In 2011, I was in the medical books aisle at the university library, a lost clueless first-year medical student, looking for an answer to a question that was assigned to me by the class leader. I had only very basic knowledge about physiology, but there I was rifling through “Guyton and Hall Textbook of Medical Physiology”, a massive, heavy, intimidating textbook. I was like a child who couldn’t read going through a grownups book, looking only at pictures. That was when I stumbled upon a photograph that caught my attention and left me utterly mesmerized:
The caption read: Large increase in the number of capillaries (white dots) in a rat anterior tibialis muscle that was stimulated electrically to contract for short periods of time each day for 30 days (B), compared with the unstimulated muscle (A).
Which in English means that the picture shows the blood vessels increasing in number in a rat muscle, before and after being forced to contract for a period of time for 30 days.

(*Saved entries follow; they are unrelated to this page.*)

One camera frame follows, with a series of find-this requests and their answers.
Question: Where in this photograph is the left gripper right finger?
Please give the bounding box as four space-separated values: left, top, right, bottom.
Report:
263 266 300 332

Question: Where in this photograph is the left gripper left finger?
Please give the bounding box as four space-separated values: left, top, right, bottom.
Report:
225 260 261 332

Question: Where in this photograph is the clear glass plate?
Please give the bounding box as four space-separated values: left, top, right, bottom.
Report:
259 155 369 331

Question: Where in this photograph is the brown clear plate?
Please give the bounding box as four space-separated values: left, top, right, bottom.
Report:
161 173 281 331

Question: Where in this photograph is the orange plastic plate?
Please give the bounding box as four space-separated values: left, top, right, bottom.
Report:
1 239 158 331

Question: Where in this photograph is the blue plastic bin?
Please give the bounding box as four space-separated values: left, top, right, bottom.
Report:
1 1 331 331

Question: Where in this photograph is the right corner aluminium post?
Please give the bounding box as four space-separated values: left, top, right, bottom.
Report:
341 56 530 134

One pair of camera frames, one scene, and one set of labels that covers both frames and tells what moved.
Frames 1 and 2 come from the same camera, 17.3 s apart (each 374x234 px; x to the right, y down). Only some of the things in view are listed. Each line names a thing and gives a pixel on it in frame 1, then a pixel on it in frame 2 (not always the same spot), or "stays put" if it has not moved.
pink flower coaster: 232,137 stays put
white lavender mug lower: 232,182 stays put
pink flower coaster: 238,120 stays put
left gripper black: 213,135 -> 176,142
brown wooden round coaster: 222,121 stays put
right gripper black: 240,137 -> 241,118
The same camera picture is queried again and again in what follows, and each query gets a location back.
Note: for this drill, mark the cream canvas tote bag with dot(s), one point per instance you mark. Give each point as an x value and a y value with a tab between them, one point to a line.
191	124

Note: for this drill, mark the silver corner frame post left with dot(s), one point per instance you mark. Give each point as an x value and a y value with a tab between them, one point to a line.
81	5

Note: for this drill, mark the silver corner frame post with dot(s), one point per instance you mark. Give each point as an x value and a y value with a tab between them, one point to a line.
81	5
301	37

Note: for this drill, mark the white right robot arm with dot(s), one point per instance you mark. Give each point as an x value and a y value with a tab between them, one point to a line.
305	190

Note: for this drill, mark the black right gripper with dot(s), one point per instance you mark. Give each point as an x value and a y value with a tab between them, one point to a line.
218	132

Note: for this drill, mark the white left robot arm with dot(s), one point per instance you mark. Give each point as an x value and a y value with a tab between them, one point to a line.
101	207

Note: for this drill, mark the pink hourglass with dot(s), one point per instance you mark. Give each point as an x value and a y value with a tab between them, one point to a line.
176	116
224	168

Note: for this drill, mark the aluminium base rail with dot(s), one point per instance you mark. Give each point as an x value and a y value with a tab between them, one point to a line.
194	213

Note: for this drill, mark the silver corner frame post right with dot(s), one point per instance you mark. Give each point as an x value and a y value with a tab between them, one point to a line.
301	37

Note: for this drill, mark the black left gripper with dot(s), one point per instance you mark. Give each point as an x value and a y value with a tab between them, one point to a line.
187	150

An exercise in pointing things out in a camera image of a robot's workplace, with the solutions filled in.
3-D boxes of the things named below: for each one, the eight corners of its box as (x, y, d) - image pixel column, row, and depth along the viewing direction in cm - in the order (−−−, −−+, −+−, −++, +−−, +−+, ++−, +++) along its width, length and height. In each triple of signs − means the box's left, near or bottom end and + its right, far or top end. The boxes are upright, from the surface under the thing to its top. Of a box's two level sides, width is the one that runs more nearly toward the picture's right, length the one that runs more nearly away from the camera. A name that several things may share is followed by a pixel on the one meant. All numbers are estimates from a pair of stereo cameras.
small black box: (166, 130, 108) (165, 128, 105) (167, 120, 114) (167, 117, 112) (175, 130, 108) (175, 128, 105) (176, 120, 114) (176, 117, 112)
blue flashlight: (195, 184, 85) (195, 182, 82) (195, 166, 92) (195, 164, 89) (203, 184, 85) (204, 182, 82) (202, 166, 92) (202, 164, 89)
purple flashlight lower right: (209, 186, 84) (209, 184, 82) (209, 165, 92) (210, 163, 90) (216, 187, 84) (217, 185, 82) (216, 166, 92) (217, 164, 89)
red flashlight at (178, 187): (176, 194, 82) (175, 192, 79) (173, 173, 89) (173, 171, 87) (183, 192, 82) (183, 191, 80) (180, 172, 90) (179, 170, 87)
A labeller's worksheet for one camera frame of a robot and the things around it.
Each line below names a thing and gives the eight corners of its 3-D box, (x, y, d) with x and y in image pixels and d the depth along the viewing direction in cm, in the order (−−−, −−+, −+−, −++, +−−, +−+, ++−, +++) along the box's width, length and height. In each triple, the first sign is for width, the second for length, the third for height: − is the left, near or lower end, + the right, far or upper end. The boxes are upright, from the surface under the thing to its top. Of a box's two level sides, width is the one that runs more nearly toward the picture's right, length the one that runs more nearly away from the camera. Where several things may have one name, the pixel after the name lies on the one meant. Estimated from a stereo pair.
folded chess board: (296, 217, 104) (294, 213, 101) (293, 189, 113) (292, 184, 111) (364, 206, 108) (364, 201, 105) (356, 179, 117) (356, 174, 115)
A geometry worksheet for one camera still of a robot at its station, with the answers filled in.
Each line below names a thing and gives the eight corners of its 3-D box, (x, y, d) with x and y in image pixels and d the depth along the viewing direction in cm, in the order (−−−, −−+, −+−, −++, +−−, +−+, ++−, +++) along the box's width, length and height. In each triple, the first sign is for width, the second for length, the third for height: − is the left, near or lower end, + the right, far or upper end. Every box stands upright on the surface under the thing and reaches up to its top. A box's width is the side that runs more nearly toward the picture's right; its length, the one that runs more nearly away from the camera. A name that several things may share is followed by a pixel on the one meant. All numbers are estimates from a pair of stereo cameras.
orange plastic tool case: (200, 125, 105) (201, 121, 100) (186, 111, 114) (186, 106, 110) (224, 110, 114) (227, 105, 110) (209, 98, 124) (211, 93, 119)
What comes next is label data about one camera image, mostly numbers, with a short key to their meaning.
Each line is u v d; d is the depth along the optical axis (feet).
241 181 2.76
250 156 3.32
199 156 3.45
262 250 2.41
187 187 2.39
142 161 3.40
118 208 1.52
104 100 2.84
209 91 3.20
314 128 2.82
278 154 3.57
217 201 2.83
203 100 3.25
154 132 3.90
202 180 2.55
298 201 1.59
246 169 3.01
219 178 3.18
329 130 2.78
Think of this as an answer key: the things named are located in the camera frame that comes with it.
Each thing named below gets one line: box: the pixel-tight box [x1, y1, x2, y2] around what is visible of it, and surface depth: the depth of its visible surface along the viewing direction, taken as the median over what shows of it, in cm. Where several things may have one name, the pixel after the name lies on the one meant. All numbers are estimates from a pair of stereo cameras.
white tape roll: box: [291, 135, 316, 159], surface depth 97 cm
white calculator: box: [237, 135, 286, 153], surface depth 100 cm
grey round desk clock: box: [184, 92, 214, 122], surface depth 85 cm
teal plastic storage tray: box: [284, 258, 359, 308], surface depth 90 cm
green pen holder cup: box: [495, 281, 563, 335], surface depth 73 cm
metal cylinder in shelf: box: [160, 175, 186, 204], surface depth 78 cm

How did that happen? And more importantly, why did it happen?
When one starts working out or increases the intensity or duration of an existing workout routine, one of the ways that muscles adapt to this sudden increase in demand of energy (nutrients, essentially oxygen) is by increasing the existing network of blood vessels: the channels through which oxygen travels piggybacking on red blood cells. This process is termed: angiogenesis, which breaks down to the etymological roots angeîon: Latin for “vessel”, and genesis: Latin for origin or “production”.
Thus, just like it’s shown in the photograph above, regular exercise stimulates the growth of new blood vessels, ensuring the prompt delivery of oxygen to your muscles when you start working out.
Learning about this, and later about the other marvellous innumerable adaptation mechanisms that occur in the body in response to exercise changed the way I train and evaluate my performance. Now, every time I get impatient and feel frustrated at my slow progress, I remember the before and after picture of the rat muscle, and I’m reminded that my body recognises my efforts, and is trying to keep up, even if it’s so slow it’s not visible to my eyes; it’s adapting; all I have to do is lace up my shoes, go out there, keep at it, and give it time.